To associate the hits with the Moller scattering angle theta, the occupancy plots of the drift chamber hits by means of wire numbers and layer must be translated using the physical constraints of the detector. Using the data released for the DC:

DC: Drift Chambers(specs)


DC Geometry(geom)


Table 5.1 Constraints from DC Geometry File
Variable Measurement Definition
thstereo 6 degrees Tilt of wires normal to sector midpoint
thtilt 25 degrees Tilt relative to z
dist2tgt 228.078 cm Distance from the target to the first guard wire plane along the

normal of said plane

th_min 4.694 degrees Polar angle to the first guard wire’s (in the first guard wire plane) midpoint

where the wire mid-point is the intersection of the wire with the chamber mid-plane

wpdist 0.3861 cm Distance between the wire planes


At 25 degrees above the beam line direction, we can create a line that is perpendicular to the plane of the wires, which are at 65 degrees above the reverse beam line direction. This line will be a perpendicular line with respect to all parallel layers of wires with regards to the initial guard wire plane. We can use this geometry and dist2tgt, which is the distance from the target to the first guard wire in the first guard wire plane, to calculate other distances.


Geometry of Guard Wire Plane in DC
Figure 5.1.1: The distance and angles which are derived from the angle with respect to the beam line (thtilt) and the distance for the guard wire plane perpendicular bisector(dist2tgt). All distances and angles are for the midplane bisector.


Using trigonometry, we can find the distance along the beam line to the intersection with the initial guard wire plane.


[math]\frac{228.078\ cm}{cos\ 25^{\circ}}=251.6562\ cm[/math]


The wire planes in the DC are parallel to each other and separated by a constant distance wpdist. The parallel planes of wires are shown in the Figure 5.1.2 below.


Geometry of Guard Wire Plane in DC
Figure 5.1.2: The placement of the different wire planes in the DC as seen along the perpendicular bisector plane.


Sector Midpoint
Figure 5.1.3: The placement of sector midpoint line.


The angle th_min is defined as the polar angle to the first guard wire’s (in the first guard wire plane) midpoint where the wire mid-point is the intersection of the wire with the chamber mid-plane. The first guard wire can be found at 4.694 degrees above the beam line. This position can be taken as the starting position for the initial guard wire plane.

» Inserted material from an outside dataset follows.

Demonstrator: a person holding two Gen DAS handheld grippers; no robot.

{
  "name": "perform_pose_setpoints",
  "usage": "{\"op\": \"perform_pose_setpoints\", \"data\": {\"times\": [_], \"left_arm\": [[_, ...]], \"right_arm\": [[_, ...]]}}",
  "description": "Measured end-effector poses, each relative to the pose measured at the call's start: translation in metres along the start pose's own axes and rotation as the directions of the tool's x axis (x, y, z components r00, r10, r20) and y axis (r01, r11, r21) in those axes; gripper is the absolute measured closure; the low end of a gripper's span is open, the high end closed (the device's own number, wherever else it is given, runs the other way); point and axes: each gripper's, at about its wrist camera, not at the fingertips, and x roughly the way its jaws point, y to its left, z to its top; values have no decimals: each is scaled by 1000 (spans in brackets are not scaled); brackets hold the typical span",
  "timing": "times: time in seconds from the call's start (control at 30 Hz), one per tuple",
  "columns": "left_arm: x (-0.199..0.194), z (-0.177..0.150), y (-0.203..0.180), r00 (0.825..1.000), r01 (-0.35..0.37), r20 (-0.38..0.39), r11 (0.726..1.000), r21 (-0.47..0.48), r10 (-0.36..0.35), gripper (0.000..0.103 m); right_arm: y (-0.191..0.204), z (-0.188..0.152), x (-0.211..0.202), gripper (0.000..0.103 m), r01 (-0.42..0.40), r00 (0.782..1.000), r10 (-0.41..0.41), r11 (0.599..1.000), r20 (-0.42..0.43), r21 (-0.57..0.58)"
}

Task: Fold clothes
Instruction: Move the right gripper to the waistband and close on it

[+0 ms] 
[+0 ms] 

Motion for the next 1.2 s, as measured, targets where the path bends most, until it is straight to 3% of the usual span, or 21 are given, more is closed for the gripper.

The planes of each wire runs 65 degrees above the reverse beam direction.


Geometry of Guard Wire Plane in DC
Figure 5.1.4: The distance and angles based on the 1st location of the lowest guard wire from the beam line along the DC sector bisector.

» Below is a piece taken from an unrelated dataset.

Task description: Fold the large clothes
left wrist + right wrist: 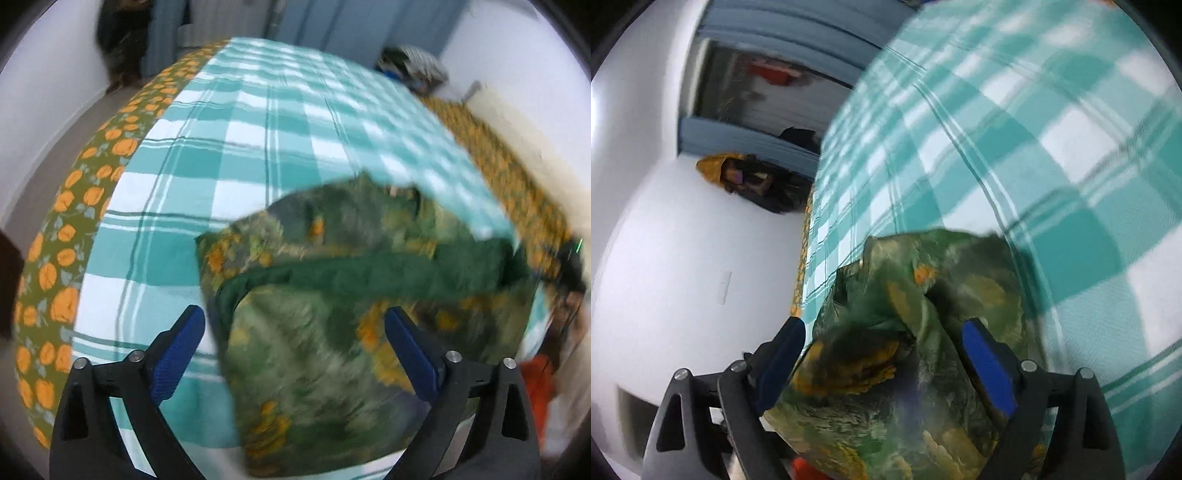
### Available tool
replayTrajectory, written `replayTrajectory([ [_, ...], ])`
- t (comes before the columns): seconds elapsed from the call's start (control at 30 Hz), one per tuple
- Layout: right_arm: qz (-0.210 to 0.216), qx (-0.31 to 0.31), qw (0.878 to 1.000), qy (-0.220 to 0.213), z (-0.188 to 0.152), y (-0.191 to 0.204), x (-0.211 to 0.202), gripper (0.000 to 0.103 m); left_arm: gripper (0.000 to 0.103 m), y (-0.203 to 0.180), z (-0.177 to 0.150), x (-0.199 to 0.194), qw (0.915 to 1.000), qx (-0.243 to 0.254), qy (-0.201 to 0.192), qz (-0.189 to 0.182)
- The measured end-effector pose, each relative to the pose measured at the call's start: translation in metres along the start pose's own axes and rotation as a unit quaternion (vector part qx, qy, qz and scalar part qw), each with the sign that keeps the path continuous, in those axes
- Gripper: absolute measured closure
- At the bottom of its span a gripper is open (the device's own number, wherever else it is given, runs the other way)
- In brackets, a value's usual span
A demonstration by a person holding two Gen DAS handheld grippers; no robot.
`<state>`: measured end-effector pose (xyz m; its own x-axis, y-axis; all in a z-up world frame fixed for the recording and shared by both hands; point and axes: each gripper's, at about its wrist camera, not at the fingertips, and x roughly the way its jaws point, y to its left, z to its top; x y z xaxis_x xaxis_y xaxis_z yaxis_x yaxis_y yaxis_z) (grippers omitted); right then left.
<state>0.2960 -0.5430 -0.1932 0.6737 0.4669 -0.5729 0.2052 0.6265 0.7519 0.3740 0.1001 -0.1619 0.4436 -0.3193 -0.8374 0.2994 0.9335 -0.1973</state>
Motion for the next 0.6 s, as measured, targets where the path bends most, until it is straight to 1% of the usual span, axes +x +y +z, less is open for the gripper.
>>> replayTrajectory([
  [0.07,-0.046,-0.081,0.995,0.022,-0.005,0.018,0.007,0.014,0.005,0.002,-0.012,0.025,0.9989,0.022,0.041,0.010],
  [0.1,-0.074,-0.123,0.989,0.039,-0.011,0.026,0.016,0.014,0.006,0.003,-0.016,0.036,0.9980,0.024,0.056,0.016],
  [0.13,-0.100,-0.158,0.981,0.056,-0.018,0.033,0.027,0.014,0.008,0.003,-0.020,0.051,0.9968,0.027,0.069,0.029],
  [0.17,-0.119,-0.184,0.973,0.070,-0.023,0.037,0.038,0.014,0.014,0.003,-0.022,0.061,0.9964,0.025,0.074,0.034],
  [0.2,-0.138,-0.205,0.966,0.079,-0.028,0.042,0.051,0.014,0.030,0.003,-0.021,0.070,0.9967,0.013,0.077,0.023],
  [0.23,-0.155,-0.219,0.960,0.081,-0.032,0.046,0.062,0.014,0.040,0.002,-0.020,0.074,0.9967,-0.002,0.077,0.025],
  [0.27,-0.159,-0.231,0.956,0.081,-0.035,0.052,0.074,0.022,0.049,0.001,-0.017,0.075,0.9965,-0.013,0.073,0.037],
  [0.3,-0.167,-0.243,0.952,0.081,-0.039,0.057,0.079,0.032,0.067,-0.001,-0.015,0.075,0.9962,-0.016,0.071,0.048],
  [0.33,-0.189,-0.257,0.944,0.080,-0.042,0.062,0.085,0.067,0.077,-0.002,-0.012,0.073,0.9958,-0.019,0.068,0.058],
  [0.37,-0.217,-0.273,0.934,0.076,-0.046,0.068,0.089,0.090,0.080,-0.002,-0.010,0.070,0.9956,-0.019,0.065,0.064],
  [0.4,-0.240,-0.287,0.925,0.071,-0.048,0.073,0.092,0.090,0.085,-0.001,-0.008,0.065,0.9957,-0.022,0.061,0.067],
  [0.43,-0.248,-0.296,0.920,0.066,-0.050,0.078,0.091,0.091,0.088,-0.001,-0.006,0.058,0.9958,-0.026,0.052,0.070],
  [0.47,-0.257,-0.307,0.915,0.058,-0.052,0.084,0.087,0.092,0.089,-0.001,-0.003,0.051,0.9960,-0.029,0.041,0.074],
  [0.5,-0.269,-0.319,0.908,0.039,-0.052,0.091,0.079,0.092,0.090,-0.002,0.001,0.042,0.9960,-0.032,0.026,0.079],
  [0.53,-0.276,-0.324,0.905,0.021,-0.049,0.097,0.072,0.092,0.091,-0.003,0.007,0.035,0.9960,-0.038,0.013,0.081],
  [0.57,-0.282,-0.327,0.902,-0.005,-0.044,0.105,0.062,0.092,0.092,-0.005,0.016,0.025,0.9957,-0.046,-0.008,0.080],
  [0.6,-0.284,-0.328,0.901,-0.021,-0.040,0.109,0.057,0.092,0.093,-0.007,0.023,0.018,0.9952,-0.051,-0.024,0.080],
])
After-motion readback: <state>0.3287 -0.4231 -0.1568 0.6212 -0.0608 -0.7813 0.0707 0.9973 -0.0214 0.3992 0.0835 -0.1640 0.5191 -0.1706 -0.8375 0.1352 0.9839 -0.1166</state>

Using the law of sines, we can find the distance along the x' axis the 1st guard wire is from the beam line.


[math]\frac{251.6562cm}{sin\ 110.306^{\circ}}=\frac{d_{x'}}{sin\ 4.694^{\circ}}\Rightarrow d_{x'}=21.9587cm[/math]

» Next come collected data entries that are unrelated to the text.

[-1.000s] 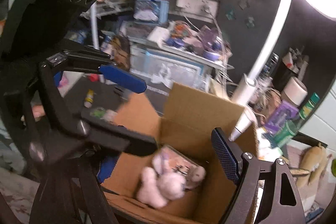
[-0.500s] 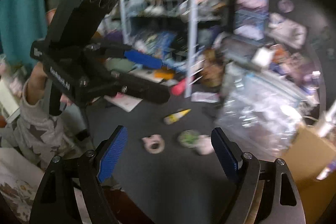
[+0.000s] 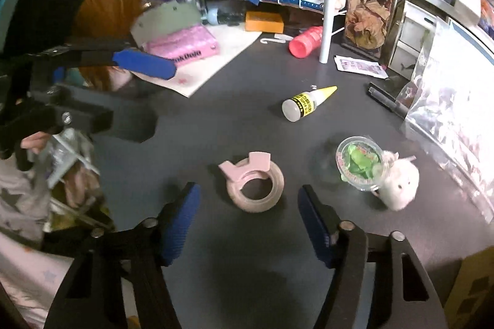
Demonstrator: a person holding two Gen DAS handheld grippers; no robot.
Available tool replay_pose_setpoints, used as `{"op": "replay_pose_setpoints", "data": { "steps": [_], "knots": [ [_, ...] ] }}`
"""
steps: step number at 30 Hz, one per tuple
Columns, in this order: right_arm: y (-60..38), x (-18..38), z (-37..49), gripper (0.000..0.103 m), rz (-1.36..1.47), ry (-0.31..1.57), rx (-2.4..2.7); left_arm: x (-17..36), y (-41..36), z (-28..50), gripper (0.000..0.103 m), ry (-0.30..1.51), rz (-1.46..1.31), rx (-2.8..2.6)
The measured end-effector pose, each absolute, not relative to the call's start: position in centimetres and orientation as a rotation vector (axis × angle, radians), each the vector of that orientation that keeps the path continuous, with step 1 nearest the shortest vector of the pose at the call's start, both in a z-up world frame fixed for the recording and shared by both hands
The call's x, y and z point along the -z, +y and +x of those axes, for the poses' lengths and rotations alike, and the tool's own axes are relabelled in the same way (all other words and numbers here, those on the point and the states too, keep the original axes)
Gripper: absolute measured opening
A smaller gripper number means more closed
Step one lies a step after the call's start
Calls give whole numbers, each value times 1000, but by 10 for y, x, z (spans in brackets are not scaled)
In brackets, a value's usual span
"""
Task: Organize objects
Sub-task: 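Return the right gripper to the desk and grasp the pink tape dispenser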
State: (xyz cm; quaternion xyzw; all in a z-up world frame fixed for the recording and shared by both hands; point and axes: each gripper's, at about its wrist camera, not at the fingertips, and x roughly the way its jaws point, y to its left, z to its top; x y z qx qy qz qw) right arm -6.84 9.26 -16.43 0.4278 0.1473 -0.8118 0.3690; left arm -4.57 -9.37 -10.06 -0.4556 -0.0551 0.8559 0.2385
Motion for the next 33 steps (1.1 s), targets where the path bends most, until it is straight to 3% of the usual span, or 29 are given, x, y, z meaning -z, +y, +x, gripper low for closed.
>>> {"op": "replay_pose_setpoints", "data": {
  "steps": [5, 19, 29, 33],
  "knots": [
    [85, 174, -73, 36, 1090, 467, 2085, 111, -94, -45, 90, -170, -1270, -2323],
    [96, 139, -65, 36, 990, 436, 2115, 99, -63, -54, 90, -216, -1209, -2195],
    [117, 79, -36, 36, 804, 463, 2238, 54, -24, -63, 47, -176, -1103, -2099],
    [133, 57, -26, 36, 747, 482, 2304, 32, 0, -68, 40, -129, -1057, -2076]
  ]
}}
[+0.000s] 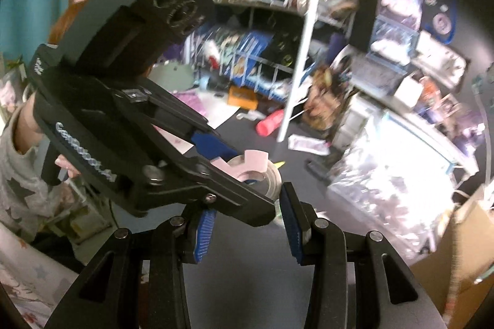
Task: Organize objects
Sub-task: 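Return the right gripper to the desk and grasp the pink tape dispenser, then carry the tape dispenser with the right gripper into the box and release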
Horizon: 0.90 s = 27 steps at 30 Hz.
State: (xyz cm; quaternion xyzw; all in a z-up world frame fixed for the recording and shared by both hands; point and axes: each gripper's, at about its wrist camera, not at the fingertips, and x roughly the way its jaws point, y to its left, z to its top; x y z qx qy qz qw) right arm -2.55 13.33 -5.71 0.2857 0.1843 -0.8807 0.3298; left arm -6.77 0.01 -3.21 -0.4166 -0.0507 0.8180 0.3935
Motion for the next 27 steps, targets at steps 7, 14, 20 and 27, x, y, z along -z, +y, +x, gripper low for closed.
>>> {"op": "replay_pose_setpoints", "data": {
  "steps": [7, 14, 20, 27],
  "knots": [
    [174, 27, -16, 36, 697, 509, 2435, 0, 47, -75, 35, -49, -992, -2039],
    [225, 8, -15, 36, 708, 514, 2543, -20, 110, -89, 34, 14, -963, -1979],
    [272, 2, -17, 36, 763, 483, 2614, -27, 167, -103, 34, 52, -969, -1915],
    [321, 6, -26, 36, 898, 416, 2641, -18, 218, -120, 34, 79, -1022, -1835]
  ]
}}
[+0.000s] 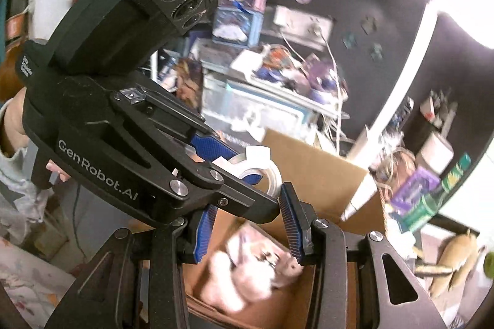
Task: Organize objects
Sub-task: 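Carry the tape dispenser with the right gripper into the box and release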
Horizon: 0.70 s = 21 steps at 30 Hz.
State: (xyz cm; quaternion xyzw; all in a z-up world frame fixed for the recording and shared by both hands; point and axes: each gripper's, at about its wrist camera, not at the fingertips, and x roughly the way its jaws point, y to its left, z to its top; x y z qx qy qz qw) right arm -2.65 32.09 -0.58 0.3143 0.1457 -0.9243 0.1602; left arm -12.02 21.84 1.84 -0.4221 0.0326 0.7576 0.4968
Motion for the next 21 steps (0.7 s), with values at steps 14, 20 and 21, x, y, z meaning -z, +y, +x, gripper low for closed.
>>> {"op": "replay_pose_setpoints", "data": {
  "steps": [14, 20, 21],
  "knots": [
    [356, 20, -40, 40, 1117, 339, 2610, 1, 263, -133, 51, 162, -1089, -1835],
    [361, 16, -39, 54, 1112, 348, 2648, -3, 254, -133, 72, 156, -1070, -1867],
    [361, 15, -39, 54, 1111, 350, 2653, -4, 252, -133, 74, 156, -1065, -1879]
  ]
}}
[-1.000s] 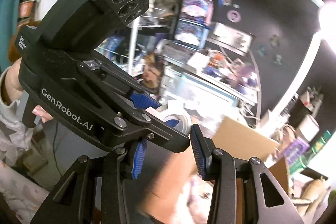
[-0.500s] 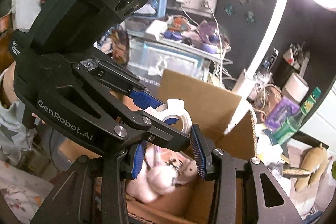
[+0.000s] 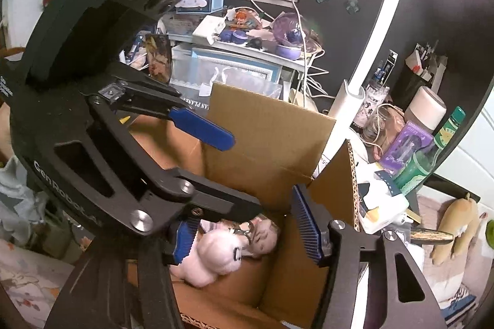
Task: Organize objects
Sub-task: 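Carry the tape dispenser with the right gripper into the box and release, then move the right gripper to the desk and grasp the pink pig plush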
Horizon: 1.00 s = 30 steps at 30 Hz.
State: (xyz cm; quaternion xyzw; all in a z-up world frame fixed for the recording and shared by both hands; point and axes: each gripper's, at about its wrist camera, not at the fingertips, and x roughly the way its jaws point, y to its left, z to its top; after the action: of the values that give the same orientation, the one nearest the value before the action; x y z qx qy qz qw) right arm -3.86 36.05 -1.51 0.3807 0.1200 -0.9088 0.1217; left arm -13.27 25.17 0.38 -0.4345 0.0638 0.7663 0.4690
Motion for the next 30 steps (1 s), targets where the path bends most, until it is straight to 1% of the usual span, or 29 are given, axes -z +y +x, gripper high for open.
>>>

Making a right triangle, with the x' component as the hypotenuse, we find the x and z components

[math]21.9587cm\ sin\ 65^{\circ}=19.914cm\ \hat{x}[/math]



[math]21.9587cm\ cos\ 65^{\circ}=9.2802cm[/math]


[math]251.6562cm-9.2802cm=242.376cm\ \hat{z}[/math]


This gives the location of the first guard wire, in the plane of the foremost guard wires, at the midplane position to be [math](19.914\ , 0\ , 242.376)[/math] in the frame of the target.


Examining the geometry file, we can see that each plane, not just the plane of the sense wires, is separated by a distance of D=.3861 cm. Each wire placement is half way between each wires in the adjacent planes. Each sense wire is in the center of an equilateral hexagon as a result. We can use the geometry of the wire placements to find


[math]\alpha=\frac{D}{\cos(60^{\circ})}=2D[/math]


Finding the separation distance between two adjacent sense wires

[math]d=4(.3861\ cm)\cos(30^{\circ})=1.337\ cm[/math]


Geometry of Guard Wire Plane in DC
Figure 5.1.5: The separation between adjacent sense wires along the DC midplane bisector.


Using the fact that the outer sides of an equalateral hexagon are equal in length, we can find that the distance from the first guard wire, in the first guard wire plane, to the first sense wire, in the first sense wire plane, is

[math]r_{WRT\ 1st\ guard\ wire}=3(2D)=2.3166\ cm[/math]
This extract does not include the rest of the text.